* YOUR ASSIGNMENT
In the listing below, locate the lines bearing the word "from". Copy every one of them.

*** Block opens ***

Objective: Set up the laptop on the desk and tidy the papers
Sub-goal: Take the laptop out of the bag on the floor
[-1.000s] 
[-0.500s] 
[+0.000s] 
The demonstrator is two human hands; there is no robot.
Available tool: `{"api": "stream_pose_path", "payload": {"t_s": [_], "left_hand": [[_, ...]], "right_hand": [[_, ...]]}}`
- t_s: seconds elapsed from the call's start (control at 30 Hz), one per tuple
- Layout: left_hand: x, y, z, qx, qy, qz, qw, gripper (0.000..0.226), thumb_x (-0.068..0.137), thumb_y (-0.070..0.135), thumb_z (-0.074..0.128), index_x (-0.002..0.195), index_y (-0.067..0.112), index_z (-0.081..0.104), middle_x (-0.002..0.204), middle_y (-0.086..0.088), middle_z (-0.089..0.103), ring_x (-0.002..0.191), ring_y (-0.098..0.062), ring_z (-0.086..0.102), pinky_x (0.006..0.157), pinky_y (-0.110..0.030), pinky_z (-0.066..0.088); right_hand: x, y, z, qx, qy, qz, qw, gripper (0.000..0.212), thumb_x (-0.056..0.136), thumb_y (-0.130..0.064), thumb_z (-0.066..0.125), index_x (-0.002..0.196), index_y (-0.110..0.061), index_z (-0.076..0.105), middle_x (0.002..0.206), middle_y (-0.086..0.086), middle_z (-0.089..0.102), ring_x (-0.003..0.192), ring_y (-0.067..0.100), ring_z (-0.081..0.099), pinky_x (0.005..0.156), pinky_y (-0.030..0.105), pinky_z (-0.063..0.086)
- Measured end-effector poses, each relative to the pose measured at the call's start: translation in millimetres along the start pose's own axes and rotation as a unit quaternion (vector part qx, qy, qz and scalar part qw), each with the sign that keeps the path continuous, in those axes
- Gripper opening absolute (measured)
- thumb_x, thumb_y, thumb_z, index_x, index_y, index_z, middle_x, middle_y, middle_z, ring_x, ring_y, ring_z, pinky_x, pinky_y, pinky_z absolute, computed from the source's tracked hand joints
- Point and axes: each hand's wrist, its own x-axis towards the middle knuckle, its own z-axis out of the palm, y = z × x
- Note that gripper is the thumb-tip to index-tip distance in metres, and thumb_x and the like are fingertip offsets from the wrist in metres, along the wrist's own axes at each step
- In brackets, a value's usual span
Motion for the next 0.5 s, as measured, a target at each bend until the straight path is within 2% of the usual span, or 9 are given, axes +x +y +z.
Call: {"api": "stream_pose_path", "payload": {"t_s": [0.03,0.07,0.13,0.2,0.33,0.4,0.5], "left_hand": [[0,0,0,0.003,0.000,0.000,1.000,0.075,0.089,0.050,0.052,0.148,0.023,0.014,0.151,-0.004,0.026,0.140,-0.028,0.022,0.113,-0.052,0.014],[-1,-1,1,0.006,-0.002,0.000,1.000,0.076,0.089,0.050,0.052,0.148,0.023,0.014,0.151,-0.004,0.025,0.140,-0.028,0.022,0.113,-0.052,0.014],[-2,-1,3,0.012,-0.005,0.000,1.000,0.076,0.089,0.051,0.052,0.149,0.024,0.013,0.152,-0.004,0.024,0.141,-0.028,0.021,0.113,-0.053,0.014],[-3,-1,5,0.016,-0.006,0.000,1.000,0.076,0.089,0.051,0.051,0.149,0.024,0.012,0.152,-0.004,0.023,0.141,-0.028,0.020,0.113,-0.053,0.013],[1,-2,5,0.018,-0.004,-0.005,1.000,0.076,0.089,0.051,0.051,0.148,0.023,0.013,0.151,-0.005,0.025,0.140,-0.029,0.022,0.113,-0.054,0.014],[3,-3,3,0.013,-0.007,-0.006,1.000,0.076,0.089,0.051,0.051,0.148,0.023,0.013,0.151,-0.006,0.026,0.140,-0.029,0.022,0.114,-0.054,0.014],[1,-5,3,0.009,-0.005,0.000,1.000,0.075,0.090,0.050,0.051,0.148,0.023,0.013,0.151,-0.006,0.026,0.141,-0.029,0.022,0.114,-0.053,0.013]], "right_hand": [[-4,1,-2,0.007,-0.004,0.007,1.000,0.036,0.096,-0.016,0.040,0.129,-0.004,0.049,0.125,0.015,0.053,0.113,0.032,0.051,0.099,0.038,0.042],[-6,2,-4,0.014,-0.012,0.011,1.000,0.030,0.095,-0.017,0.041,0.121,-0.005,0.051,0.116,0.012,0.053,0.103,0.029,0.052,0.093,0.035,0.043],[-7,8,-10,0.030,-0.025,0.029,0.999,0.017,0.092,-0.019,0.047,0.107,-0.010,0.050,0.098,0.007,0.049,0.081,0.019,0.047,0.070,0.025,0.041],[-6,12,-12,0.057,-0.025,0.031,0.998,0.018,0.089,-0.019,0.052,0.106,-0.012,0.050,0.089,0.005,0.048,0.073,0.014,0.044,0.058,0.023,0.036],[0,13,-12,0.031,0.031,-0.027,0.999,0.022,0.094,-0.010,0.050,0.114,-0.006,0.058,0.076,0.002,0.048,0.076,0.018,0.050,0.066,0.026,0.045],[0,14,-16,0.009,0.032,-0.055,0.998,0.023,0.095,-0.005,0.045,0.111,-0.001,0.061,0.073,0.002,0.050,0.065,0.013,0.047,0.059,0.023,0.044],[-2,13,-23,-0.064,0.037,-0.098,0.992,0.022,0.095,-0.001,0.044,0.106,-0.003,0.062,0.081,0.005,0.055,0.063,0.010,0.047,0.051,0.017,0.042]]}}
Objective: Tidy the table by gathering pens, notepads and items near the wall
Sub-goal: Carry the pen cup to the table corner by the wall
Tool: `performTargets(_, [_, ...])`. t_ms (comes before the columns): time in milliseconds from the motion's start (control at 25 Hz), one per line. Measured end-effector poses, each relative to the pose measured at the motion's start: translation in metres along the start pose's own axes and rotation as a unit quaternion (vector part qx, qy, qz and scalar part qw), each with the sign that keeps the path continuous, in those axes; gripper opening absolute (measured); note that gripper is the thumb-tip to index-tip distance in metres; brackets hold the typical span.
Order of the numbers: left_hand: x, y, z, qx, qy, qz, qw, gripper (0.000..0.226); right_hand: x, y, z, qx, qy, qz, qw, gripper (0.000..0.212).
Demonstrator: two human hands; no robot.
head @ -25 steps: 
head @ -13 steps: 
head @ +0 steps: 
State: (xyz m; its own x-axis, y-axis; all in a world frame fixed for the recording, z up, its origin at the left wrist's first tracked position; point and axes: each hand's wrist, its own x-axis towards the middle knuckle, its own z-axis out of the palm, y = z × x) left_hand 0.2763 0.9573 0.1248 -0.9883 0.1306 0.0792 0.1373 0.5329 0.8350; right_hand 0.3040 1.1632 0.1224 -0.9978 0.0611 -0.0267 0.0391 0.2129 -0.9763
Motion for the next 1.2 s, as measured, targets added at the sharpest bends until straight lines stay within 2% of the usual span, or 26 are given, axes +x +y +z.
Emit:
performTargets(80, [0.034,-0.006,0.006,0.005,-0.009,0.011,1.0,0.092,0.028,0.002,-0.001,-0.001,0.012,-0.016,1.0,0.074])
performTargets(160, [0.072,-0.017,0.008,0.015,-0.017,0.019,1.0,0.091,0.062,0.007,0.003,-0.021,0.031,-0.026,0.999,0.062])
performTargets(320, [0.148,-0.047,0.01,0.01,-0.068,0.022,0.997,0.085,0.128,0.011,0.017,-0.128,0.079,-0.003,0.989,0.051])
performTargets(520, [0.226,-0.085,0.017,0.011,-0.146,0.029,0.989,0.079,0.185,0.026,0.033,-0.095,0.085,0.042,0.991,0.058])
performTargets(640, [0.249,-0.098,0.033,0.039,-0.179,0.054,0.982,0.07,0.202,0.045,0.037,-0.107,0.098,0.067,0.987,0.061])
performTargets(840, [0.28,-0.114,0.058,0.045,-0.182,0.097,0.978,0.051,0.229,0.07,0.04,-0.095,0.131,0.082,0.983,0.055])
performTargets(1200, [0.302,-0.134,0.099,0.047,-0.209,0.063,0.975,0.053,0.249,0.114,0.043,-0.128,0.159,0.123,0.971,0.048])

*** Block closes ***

* COMPLETED TASK
- t_s: seconds elapsed from the call's start (control at 30 Hz), one per tuple
- thumb_x, thumb_y, thumb_z, index_x, index_y, index_z, middle_x, middle_y, middle_z, ring_x, ring_y, ring_z, pinky_x, pinky_y, pinky_z absolute, computed from the source's tracked hand joints
- Note that gripper is the thumb-tip to index-tip distance in metres, and thumb_x and the like are fingertip offsets from the wrist in metres, along the wrist's own axes at each step
Tool: `performTargets(_, [_, ...])`. t_ms (comes before the columns): time in milliseconds from the motion's start (control at 25 Hz), one per line. Measured end-effector poses, each relative to the pose measured at the motion's start: translation in metres along the start pose's own axes and rotation as a unit quaternion (vector part qx, qy, qz and scalar part qw), each with the sign that keeps the path continuous, in those axes; gripper opening absolute (measured); note that gripper is the thumb-tip to index-tip distance in metres; brackets hold the typical span.

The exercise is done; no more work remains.